Monday, January 7, 2008

What's Public? What's Private?

I've been thinking that a lot of culture shock must be about how our physical experience is different in a new place. And how off balance that can make us feel. (I suppose I should say "make me feel". Not sure where the plural "us" is coming from).

First, there's the whole business of personal space. I know I wrote before about feeling hovered over by salespeople here. I don't feel uncomfortable when talking with people in work or social settings, in terms of the actual physical distance between us. But I do feel crowded in Seoul, probably in the way that an out-of-towner does in NY. But compounded by lack of language. Seoul pedestrians, from what I've seen, are even more aggressive than NY ones.

But what I'm also noticing is how things that we would think are really private in the US are quite visible here. I mean things like hospital patients walking around the park or sitting in the Starbucks (in the hospital lounge/reception area) in their p.j.s. Or people walking around brushing their teeth in the hallways in office buildings on campus. I've started joining my female students for their group toothbrush brigade after lunch. One of them told me that Korean people brush their teeth so religiously because the food is so spicy. It feels like we're in a college dorm bathroom.

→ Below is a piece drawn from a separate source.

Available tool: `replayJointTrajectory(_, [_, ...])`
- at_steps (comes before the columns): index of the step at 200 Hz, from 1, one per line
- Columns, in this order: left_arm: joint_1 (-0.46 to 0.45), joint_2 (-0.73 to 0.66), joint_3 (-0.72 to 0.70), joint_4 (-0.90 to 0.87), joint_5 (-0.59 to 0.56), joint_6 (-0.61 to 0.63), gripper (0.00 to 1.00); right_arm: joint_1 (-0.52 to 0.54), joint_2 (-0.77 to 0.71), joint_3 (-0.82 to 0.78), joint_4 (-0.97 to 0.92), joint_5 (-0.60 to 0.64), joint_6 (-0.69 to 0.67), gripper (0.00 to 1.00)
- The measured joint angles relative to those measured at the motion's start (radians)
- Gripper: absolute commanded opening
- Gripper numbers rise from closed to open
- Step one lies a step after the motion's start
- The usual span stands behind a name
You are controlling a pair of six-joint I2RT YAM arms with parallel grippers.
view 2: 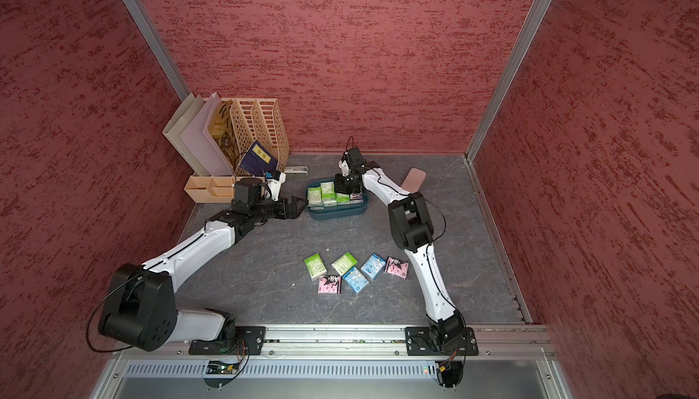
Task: Put the pocket tissues into the storage box
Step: Adjust the pocket tissues in the storage box.
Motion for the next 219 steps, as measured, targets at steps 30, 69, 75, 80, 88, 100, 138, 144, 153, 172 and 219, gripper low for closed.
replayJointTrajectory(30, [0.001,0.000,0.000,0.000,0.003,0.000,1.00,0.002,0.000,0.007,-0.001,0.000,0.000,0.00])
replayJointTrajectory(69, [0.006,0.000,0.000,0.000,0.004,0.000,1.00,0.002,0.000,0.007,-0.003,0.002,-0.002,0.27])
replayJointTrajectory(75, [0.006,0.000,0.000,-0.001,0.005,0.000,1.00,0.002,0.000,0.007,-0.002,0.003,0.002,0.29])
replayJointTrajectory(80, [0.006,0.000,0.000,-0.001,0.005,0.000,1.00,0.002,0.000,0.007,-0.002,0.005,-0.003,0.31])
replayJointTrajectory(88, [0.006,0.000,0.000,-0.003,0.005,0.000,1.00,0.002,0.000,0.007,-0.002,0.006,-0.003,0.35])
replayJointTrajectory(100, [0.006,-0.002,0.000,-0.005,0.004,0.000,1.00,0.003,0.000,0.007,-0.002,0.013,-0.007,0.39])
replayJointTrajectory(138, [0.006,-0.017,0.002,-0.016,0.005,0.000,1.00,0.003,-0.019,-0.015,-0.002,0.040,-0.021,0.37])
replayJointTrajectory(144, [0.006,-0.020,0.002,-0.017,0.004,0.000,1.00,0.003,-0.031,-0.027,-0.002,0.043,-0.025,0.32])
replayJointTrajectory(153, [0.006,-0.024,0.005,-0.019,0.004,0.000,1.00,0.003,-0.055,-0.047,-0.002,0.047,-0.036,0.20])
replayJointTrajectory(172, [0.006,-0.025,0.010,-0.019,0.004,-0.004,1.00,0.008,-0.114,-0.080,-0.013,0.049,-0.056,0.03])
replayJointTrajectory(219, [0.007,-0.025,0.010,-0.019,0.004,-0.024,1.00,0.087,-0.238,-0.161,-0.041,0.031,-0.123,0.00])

Something I haven't been able to figure out though--sometimes toothpaste is available in the bathrooms but paper towels rarely are. So after brushing our teeth and washing our hands we have to drip dry on the way back to class.

Laundry is public here in a way that it isn't back home too. I have a washing machine in my tiny apartment, which is great. But I don't have a dryer, which seems to be the norm. So, I hang stuff to dry on the overhead rack for this purpose by the window. You walk around town and see people's clothes hanging in the windows everywhere. To me, it feels very exposed, showing the world your linens. I try to hang things so bras and panties aren't visible right in the window. But even so it feels odd to have my stuff drying on display. I realize this is common practice in tenements in the U.S., but it's all over here. I look up at the new highrises and see windows and more windows filled with drying laundry.